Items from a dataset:
::::

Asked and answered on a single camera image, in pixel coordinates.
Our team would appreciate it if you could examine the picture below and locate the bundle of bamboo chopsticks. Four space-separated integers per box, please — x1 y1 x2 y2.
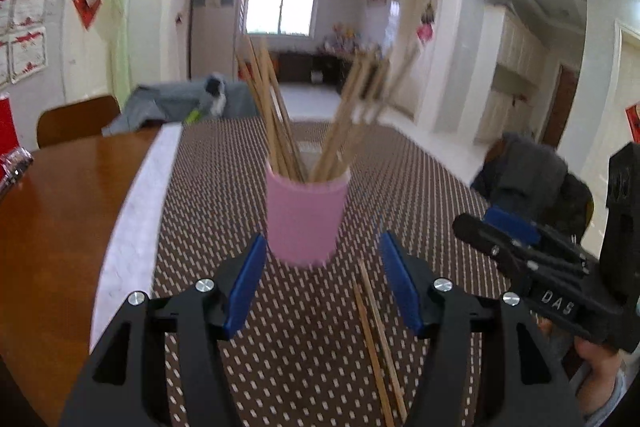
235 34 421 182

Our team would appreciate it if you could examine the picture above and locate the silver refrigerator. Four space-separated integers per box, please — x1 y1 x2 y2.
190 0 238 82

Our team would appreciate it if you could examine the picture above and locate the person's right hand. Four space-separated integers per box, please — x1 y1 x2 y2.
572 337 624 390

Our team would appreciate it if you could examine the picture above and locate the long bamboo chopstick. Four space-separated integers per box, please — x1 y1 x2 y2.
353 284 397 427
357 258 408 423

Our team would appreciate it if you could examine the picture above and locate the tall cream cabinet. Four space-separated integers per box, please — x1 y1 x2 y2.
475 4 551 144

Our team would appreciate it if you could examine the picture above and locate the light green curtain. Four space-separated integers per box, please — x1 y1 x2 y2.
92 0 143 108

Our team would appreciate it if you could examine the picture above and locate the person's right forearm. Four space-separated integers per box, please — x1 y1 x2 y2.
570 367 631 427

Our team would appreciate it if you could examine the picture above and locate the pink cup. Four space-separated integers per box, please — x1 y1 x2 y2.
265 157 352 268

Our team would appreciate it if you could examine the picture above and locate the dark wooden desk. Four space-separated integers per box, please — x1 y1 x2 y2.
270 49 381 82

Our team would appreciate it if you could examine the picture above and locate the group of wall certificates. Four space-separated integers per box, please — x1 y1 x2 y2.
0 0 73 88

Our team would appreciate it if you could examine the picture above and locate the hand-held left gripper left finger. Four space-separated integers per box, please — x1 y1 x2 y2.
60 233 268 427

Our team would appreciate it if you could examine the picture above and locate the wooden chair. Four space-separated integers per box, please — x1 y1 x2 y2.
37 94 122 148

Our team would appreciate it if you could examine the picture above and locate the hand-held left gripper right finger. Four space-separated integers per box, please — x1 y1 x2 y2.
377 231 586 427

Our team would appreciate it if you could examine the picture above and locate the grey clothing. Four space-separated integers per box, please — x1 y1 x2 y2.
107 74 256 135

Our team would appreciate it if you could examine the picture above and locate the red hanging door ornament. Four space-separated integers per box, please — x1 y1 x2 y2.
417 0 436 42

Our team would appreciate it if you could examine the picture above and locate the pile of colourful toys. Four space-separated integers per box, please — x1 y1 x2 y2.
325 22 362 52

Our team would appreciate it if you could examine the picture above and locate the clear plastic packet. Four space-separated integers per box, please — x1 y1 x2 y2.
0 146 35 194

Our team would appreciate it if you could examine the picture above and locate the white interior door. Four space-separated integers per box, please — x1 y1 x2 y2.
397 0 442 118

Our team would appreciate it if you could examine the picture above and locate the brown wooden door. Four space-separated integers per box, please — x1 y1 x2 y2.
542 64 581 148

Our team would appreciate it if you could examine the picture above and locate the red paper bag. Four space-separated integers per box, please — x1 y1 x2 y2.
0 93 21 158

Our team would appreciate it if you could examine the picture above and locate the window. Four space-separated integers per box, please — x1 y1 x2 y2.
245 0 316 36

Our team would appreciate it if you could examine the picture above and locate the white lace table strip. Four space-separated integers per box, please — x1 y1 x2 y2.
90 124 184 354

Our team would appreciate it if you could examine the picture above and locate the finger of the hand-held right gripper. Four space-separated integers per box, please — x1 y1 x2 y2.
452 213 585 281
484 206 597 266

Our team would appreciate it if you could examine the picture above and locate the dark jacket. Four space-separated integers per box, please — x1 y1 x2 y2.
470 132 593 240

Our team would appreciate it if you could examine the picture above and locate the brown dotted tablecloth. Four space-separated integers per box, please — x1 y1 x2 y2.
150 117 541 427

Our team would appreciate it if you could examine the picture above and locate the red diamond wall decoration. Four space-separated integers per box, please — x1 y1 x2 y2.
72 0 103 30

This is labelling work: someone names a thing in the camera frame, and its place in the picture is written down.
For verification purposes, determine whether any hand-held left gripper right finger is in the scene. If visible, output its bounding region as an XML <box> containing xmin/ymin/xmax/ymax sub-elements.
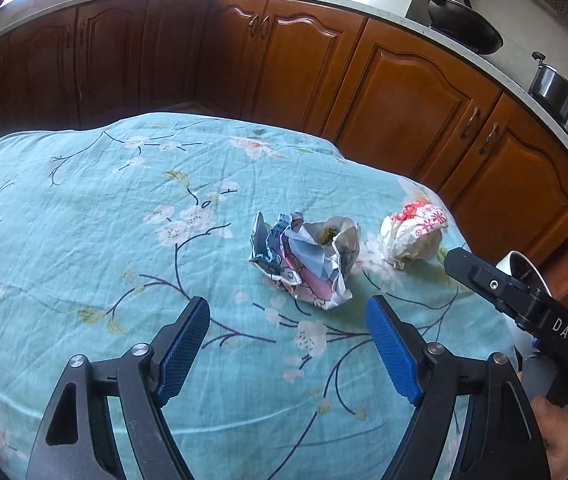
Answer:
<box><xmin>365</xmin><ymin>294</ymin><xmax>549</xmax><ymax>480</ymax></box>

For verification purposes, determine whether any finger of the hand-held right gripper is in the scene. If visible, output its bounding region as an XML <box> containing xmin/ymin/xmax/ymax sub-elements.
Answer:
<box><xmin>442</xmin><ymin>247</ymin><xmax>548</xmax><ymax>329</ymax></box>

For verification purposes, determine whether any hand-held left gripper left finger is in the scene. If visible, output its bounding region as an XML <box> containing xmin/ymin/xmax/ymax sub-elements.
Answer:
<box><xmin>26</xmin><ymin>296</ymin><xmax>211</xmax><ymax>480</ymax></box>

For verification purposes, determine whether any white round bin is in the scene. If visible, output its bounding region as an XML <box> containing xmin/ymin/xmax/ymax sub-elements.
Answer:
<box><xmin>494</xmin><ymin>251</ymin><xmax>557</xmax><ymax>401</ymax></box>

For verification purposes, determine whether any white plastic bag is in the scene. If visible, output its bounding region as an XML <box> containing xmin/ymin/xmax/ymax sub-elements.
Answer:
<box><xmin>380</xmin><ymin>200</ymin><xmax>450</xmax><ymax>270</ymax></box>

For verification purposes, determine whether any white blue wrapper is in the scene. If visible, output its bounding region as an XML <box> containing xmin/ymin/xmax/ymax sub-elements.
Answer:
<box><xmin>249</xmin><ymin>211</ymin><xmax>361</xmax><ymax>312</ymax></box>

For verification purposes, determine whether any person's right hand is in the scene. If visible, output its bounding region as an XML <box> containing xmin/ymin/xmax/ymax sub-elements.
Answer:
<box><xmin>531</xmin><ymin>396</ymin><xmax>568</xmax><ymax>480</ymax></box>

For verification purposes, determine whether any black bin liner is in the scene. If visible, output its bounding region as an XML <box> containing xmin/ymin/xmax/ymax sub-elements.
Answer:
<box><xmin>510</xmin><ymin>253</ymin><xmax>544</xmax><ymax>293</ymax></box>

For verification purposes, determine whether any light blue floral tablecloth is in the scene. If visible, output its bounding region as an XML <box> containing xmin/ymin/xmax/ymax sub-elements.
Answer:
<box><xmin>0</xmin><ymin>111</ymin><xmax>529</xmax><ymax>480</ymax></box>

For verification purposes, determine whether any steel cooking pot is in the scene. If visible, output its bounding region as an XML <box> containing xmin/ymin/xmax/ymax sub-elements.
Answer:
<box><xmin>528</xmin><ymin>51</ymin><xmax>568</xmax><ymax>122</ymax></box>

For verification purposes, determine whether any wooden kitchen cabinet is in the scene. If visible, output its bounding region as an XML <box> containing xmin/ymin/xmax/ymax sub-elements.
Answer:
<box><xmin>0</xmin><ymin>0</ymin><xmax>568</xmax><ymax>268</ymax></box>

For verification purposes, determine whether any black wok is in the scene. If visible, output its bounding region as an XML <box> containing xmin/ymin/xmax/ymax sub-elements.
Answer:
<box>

::::

EXERCISE DETAILS: Each line in the records above should be reproduced exactly; images are not copied.

SOLVED EXERCISE:
Asked and answered on a single camera image, in pixel coordinates.
Our team would appreciate it if you could examine the picture below and locate the bundle of bamboo chopsticks. Four space-separated integers per box, please — x1 y1 x2 y2.
235 34 421 182

Our team would appreciate it if you could examine the picture above and locate the silver refrigerator. Four space-separated integers per box, please — x1 y1 x2 y2.
190 0 238 82

Our team would appreciate it if you could examine the picture above and locate the person's right hand. Four space-separated integers per box, please — x1 y1 x2 y2.
572 337 624 390

Our team would appreciate it if you could examine the picture above and locate the long bamboo chopstick. Four space-separated integers per box, please — x1 y1 x2 y2.
353 284 397 427
357 258 408 423

Our team would appreciate it if you could examine the picture above and locate the tall cream cabinet. Four space-separated integers per box, please — x1 y1 x2 y2.
475 4 551 144

Our team would appreciate it if you could examine the picture above and locate the light green curtain. Four space-separated integers per box, please — x1 y1 x2 y2.
92 0 143 108

Our team would appreciate it if you could examine the picture above and locate the person's right forearm. Four space-separated integers per box, please — x1 y1 x2 y2.
570 367 631 427

Our team would appreciate it if you could examine the picture above and locate the pink cup. Four space-separated integers per box, please — x1 y1 x2 y2.
265 157 352 268

Our team would appreciate it if you could examine the picture above and locate the dark wooden desk. Four space-separated integers per box, please — x1 y1 x2 y2.
270 49 381 82

Our team would appreciate it if you could examine the picture above and locate the group of wall certificates. Four space-separated integers per box, please — x1 y1 x2 y2.
0 0 73 88

Our team would appreciate it if you could examine the picture above and locate the hand-held left gripper left finger. Four space-separated integers per box, please — x1 y1 x2 y2.
60 233 268 427

Our team would appreciate it if you could examine the picture above and locate the wooden chair. Four space-separated integers per box, please — x1 y1 x2 y2.
37 94 122 148

Our team would appreciate it if you could examine the picture above and locate the hand-held left gripper right finger. Four space-separated integers per box, please — x1 y1 x2 y2.
377 231 586 427

Our team would appreciate it if you could examine the picture above and locate the grey clothing. Four space-separated integers per box, please — x1 y1 x2 y2.
107 74 256 135

Our team would appreciate it if you could examine the picture above and locate the red hanging door ornament. Four space-separated integers per box, please — x1 y1 x2 y2.
417 0 436 42

Our team would appreciate it if you could examine the picture above and locate the pile of colourful toys. Four space-separated integers per box, please — x1 y1 x2 y2.
325 22 362 52

Our team would appreciate it if you could examine the picture above and locate the clear plastic packet. Four space-separated integers per box, please — x1 y1 x2 y2.
0 146 35 194

Our team would appreciate it if you could examine the picture above and locate the white interior door. Four space-separated integers per box, please — x1 y1 x2 y2.
397 0 442 118

Our team would appreciate it if you could examine the picture above and locate the brown wooden door. Four space-separated integers per box, please — x1 y1 x2 y2.
542 64 581 148

Our team would appreciate it if you could examine the picture above and locate the red paper bag. Four space-separated integers per box, please — x1 y1 x2 y2.
0 93 21 158

Our team would appreciate it if you could examine the picture above and locate the window. Four space-separated integers per box, please — x1 y1 x2 y2.
245 0 316 36

Our team would appreciate it if you could examine the picture above and locate the white lace table strip. Four space-separated integers per box, please — x1 y1 x2 y2.
90 124 184 354

Our team would appreciate it if you could examine the picture above and locate the finger of the hand-held right gripper. Four space-separated integers per box, please — x1 y1 x2 y2.
452 213 585 281
484 206 597 266

Our team would appreciate it if you could examine the picture above and locate the dark jacket. Four space-separated integers per box, please — x1 y1 x2 y2.
470 132 593 240

Our team would appreciate it if you could examine the picture above and locate the brown dotted tablecloth. Four space-separated integers per box, please — x1 y1 x2 y2.
150 117 541 427

Our team would appreciate it if you could examine the picture above and locate the red diamond wall decoration. Four space-separated integers per box, please — x1 y1 x2 y2.
72 0 103 30

This is labelling work: someone names a thing in the camera frame, and its place in the picture is written down.
For verification purposes, determine whether any hand-held left gripper right finger is in the scene. If visible, output its bounding region as an XML <box> containing xmin/ymin/xmax/ymax sub-elements.
Answer:
<box><xmin>365</xmin><ymin>294</ymin><xmax>549</xmax><ymax>480</ymax></box>

For verification purposes, determine whether any finger of the hand-held right gripper is in the scene. If visible, output its bounding region as an XML <box> containing xmin/ymin/xmax/ymax sub-elements.
Answer:
<box><xmin>442</xmin><ymin>247</ymin><xmax>548</xmax><ymax>329</ymax></box>

For verification purposes, determine whether any hand-held left gripper left finger is in the scene. If visible, output its bounding region as an XML <box> containing xmin/ymin/xmax/ymax sub-elements.
Answer:
<box><xmin>26</xmin><ymin>296</ymin><xmax>211</xmax><ymax>480</ymax></box>

For verification purposes, determine whether any white round bin is in the scene. If visible, output its bounding region as an XML <box> containing xmin/ymin/xmax/ymax sub-elements.
Answer:
<box><xmin>494</xmin><ymin>251</ymin><xmax>557</xmax><ymax>401</ymax></box>

For verification purposes, determine whether any white plastic bag is in the scene. If visible, output its bounding region as an XML <box> containing xmin/ymin/xmax/ymax sub-elements.
Answer:
<box><xmin>380</xmin><ymin>200</ymin><xmax>450</xmax><ymax>270</ymax></box>

For verification purposes, determine whether any white blue wrapper is in the scene. If visible, output its bounding region as an XML <box> containing xmin/ymin/xmax/ymax sub-elements.
Answer:
<box><xmin>249</xmin><ymin>211</ymin><xmax>361</xmax><ymax>312</ymax></box>

For verification purposes, determine whether any person's right hand is in the scene. If visible, output its bounding region as an XML <box> containing xmin/ymin/xmax/ymax sub-elements.
Answer:
<box><xmin>531</xmin><ymin>396</ymin><xmax>568</xmax><ymax>480</ymax></box>

For verification purposes, determine whether any black bin liner is in the scene. If visible, output its bounding region as an XML <box> containing xmin/ymin/xmax/ymax sub-elements.
Answer:
<box><xmin>510</xmin><ymin>253</ymin><xmax>544</xmax><ymax>293</ymax></box>

For verification purposes, determine whether any light blue floral tablecloth is in the scene. If visible, output its bounding region as an XML <box> containing xmin/ymin/xmax/ymax sub-elements.
Answer:
<box><xmin>0</xmin><ymin>111</ymin><xmax>529</xmax><ymax>480</ymax></box>

For verification purposes, determine whether any steel cooking pot is in the scene. If visible, output its bounding region as an XML <box> containing xmin/ymin/xmax/ymax sub-elements.
Answer:
<box><xmin>528</xmin><ymin>51</ymin><xmax>568</xmax><ymax>122</ymax></box>

For verification purposes, determine whether any wooden kitchen cabinet is in the scene. If visible, output its bounding region as an XML <box> containing xmin/ymin/xmax/ymax sub-elements.
Answer:
<box><xmin>0</xmin><ymin>0</ymin><xmax>568</xmax><ymax>268</ymax></box>

For verification purposes, determine whether any black wok is in the scene. If visible, output its bounding region as an XML <box> containing xmin/ymin/xmax/ymax sub-elements.
Answer:
<box>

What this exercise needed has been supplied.